= What you will do =
Print exactly what the entries say, line by line, from the first line down to the one with "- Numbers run", inclusive.

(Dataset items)
- - -
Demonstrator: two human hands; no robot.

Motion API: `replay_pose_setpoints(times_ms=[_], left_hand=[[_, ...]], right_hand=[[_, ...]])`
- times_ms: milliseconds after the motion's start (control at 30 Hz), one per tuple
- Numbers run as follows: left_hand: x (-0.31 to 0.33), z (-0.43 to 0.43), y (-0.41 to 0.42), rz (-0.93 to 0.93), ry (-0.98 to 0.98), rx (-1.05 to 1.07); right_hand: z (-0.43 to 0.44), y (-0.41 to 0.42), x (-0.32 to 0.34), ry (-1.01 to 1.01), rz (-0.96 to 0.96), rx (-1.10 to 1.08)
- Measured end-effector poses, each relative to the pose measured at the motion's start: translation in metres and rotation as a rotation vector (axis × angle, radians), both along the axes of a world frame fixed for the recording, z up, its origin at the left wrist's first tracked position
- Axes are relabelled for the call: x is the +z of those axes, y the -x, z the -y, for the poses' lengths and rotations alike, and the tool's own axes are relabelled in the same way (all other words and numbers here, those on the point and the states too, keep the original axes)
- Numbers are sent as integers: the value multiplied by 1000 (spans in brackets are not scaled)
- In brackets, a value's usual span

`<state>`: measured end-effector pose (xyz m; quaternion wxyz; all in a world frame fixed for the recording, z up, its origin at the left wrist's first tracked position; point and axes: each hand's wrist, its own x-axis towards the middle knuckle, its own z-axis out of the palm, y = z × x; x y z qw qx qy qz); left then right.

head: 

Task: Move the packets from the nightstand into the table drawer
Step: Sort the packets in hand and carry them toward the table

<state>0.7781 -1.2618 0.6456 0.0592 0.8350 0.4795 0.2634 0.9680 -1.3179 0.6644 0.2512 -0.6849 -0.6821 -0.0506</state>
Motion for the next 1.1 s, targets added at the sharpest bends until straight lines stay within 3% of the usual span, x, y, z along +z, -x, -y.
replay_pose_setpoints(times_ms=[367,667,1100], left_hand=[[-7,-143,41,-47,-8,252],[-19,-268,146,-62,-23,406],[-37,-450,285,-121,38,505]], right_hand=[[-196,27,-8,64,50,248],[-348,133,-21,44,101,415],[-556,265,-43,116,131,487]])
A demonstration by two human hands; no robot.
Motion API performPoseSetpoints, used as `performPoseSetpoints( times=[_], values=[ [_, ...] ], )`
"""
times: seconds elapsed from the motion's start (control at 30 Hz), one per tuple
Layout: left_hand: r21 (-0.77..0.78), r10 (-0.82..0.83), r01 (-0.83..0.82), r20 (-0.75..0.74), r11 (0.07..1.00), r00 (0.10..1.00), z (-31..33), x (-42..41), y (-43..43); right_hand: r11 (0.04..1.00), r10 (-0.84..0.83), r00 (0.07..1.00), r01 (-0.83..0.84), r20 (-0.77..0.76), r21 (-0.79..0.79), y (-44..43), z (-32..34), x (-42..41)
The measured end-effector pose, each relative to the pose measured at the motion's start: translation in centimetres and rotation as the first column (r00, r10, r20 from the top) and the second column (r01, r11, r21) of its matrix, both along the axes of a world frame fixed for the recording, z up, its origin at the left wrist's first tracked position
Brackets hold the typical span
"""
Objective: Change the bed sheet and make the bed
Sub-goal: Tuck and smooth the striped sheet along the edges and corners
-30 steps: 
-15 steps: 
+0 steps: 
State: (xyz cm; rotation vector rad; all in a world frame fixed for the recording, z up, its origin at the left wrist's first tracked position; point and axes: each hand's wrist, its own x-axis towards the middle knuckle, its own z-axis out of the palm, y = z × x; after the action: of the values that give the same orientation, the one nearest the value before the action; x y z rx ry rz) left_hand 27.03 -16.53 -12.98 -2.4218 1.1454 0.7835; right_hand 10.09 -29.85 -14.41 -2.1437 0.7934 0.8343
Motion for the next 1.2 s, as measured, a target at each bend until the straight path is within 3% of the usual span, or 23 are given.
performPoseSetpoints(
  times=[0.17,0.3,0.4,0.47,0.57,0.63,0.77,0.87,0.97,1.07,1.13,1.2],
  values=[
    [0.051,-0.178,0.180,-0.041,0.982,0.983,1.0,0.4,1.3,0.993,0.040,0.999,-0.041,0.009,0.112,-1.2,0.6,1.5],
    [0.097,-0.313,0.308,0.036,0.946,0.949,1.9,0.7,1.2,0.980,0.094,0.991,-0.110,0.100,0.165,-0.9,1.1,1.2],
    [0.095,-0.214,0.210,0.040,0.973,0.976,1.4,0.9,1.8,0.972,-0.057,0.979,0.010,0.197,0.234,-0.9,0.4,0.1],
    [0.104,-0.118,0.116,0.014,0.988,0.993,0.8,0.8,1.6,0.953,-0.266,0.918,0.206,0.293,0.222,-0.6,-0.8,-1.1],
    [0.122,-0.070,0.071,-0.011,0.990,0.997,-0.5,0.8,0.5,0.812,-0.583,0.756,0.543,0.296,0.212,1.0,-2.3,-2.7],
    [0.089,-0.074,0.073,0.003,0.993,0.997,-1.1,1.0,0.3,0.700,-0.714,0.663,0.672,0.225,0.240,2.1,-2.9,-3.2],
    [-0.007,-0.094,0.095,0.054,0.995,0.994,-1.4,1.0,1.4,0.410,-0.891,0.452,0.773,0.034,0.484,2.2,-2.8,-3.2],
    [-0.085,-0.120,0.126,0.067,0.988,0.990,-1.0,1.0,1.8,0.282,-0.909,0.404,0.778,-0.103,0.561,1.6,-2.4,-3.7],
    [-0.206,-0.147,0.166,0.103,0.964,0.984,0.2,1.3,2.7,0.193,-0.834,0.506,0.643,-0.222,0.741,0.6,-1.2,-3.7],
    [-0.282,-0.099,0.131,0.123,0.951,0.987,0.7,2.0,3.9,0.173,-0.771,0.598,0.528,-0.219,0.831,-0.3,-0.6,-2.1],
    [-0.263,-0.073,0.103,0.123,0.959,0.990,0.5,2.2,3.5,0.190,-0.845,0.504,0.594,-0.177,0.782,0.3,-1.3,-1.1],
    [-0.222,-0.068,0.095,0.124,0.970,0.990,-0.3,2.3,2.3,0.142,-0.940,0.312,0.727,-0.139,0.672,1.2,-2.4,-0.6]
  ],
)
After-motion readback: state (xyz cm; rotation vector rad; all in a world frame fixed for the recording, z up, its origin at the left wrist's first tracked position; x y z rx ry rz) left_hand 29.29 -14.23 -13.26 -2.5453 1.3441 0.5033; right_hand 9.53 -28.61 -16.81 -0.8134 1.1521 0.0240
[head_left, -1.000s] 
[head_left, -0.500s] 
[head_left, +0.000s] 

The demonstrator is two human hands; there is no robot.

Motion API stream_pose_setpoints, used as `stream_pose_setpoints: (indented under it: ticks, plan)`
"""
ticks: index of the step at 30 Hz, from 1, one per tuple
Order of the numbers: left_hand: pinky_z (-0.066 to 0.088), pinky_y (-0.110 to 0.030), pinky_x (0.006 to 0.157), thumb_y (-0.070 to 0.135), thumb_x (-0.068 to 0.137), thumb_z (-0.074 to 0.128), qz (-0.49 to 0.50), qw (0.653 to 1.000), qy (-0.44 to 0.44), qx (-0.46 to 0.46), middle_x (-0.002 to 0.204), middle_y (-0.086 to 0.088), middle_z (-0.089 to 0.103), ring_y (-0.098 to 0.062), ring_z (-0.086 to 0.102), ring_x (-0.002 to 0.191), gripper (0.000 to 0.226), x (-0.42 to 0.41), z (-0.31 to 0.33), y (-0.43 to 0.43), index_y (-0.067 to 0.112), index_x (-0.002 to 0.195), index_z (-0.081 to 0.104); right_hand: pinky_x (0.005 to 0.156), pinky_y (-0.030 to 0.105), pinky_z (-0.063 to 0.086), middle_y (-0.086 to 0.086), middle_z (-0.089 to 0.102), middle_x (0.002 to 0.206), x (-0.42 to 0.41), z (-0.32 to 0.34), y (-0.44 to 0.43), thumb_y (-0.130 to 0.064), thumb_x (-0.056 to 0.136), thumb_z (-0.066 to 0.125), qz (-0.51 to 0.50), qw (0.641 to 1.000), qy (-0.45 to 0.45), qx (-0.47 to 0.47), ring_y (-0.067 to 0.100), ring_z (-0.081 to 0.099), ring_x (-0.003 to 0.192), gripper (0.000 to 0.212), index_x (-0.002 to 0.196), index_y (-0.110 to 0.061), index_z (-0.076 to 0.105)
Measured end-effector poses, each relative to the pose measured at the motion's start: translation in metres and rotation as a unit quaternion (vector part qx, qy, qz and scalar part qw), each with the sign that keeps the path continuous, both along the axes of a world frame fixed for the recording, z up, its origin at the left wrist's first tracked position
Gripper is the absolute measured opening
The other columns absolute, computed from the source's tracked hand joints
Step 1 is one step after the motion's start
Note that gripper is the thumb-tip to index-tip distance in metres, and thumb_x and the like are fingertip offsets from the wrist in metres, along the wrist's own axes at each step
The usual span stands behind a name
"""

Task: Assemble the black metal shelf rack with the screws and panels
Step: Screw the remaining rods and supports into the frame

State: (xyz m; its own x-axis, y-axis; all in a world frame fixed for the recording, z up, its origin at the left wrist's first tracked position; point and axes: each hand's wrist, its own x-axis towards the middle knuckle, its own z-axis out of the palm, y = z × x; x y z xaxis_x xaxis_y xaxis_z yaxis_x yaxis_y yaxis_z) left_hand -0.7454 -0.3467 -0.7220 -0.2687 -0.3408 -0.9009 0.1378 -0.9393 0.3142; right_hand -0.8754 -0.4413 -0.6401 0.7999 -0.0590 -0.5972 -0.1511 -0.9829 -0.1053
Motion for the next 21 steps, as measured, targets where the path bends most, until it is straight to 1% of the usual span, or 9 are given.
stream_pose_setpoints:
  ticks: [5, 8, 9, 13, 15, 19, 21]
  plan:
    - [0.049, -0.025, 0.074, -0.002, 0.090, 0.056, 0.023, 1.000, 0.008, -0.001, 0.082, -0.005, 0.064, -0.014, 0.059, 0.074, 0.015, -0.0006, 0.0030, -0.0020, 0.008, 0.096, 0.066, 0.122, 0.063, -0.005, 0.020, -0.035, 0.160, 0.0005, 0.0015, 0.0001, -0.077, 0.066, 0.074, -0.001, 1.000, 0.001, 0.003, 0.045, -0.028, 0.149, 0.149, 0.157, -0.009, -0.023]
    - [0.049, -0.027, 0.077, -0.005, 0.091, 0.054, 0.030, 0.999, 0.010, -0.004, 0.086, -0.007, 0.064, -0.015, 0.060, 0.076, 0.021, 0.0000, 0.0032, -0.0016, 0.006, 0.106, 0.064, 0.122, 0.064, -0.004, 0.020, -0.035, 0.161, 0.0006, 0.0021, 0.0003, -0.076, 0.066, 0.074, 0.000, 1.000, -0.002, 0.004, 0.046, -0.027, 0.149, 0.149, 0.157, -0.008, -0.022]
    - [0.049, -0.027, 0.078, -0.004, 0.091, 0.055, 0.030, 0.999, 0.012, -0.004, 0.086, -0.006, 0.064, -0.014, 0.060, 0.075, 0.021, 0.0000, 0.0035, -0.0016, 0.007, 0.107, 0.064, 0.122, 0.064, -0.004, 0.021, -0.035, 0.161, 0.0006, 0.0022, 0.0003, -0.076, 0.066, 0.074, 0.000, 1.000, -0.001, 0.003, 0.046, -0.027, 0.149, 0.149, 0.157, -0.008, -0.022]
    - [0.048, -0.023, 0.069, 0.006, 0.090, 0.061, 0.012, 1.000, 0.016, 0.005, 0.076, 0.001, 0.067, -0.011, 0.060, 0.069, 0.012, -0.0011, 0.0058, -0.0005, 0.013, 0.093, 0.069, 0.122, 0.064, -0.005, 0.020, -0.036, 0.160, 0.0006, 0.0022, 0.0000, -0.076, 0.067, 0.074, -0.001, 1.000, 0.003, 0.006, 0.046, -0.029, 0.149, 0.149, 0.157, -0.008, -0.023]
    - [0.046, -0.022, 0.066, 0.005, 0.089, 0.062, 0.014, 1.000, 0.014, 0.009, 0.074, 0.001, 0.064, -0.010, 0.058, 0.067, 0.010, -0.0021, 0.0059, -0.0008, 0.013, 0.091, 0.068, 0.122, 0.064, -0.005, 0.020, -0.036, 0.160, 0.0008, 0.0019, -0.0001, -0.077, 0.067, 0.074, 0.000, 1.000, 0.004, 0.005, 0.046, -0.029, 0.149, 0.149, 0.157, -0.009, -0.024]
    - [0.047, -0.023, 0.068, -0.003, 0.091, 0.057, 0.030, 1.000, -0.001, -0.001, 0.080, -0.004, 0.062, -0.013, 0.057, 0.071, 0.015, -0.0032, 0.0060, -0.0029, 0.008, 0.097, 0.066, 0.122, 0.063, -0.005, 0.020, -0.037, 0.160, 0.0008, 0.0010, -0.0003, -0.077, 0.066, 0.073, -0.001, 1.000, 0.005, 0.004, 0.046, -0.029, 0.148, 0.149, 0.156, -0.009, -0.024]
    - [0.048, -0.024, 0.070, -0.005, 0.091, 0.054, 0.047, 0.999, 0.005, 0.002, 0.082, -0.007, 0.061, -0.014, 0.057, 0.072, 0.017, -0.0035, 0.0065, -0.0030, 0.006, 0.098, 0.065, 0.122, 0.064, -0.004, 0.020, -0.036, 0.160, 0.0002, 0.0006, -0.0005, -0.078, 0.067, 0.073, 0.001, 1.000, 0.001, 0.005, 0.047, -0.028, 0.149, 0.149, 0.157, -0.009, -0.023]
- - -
= Answer space =
Demonstrator: two human hands; no robot.

Motion API: `replay_pose_setpoints(times_ms=[_], left_hand=[[_, ...]], right_hand=[[_, ...]])`
- times_ms: milliseconds after the motion's start (control at 30 Hz), one per tuple
- Numbers run as follows: left_hand: x (-0.31 to 0.33), z (-0.43 to 0.43), y (-0.41 to 0.42), rz (-0.93 to 0.93), ry (-0.98 to 0.98), rx (-1.05 to 1.07); right_hand: z (-0.43 to 0.44), y (-0.41 to 0.42), x (-0.32 to 0.34), ry (-1.01 to 1.01), rz (-0.96 to 0.96), rx (-1.10 to 1.08)

Nothing more is needed to finish the exercise.